Please count the lines in the listing below where the word "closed" appears. Give the number only.
════════════════════
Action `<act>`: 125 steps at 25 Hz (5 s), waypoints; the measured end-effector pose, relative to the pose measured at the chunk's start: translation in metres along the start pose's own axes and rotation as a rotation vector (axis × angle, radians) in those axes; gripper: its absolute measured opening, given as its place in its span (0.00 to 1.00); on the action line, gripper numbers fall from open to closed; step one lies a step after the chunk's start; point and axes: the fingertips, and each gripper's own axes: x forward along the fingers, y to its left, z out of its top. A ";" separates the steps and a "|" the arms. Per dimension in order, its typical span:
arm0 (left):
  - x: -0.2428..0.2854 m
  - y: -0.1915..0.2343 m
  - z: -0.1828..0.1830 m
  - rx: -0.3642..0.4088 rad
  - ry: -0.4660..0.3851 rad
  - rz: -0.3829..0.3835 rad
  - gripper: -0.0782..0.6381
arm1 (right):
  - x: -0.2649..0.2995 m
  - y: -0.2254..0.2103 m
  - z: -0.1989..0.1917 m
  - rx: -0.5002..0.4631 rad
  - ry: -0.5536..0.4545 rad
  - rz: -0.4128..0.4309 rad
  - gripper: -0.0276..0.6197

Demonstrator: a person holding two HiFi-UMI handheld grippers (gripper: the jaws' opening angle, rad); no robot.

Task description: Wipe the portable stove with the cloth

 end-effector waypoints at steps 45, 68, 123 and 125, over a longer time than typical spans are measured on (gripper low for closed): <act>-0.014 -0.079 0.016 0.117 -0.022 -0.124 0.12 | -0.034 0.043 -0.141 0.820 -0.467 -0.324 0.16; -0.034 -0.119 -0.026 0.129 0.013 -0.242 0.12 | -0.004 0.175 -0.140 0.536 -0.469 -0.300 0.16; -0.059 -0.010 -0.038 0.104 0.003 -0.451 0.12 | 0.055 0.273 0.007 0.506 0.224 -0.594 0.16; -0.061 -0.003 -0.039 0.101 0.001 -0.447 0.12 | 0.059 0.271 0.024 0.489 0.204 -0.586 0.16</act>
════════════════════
▶ **EXPECTED ANSWER**
2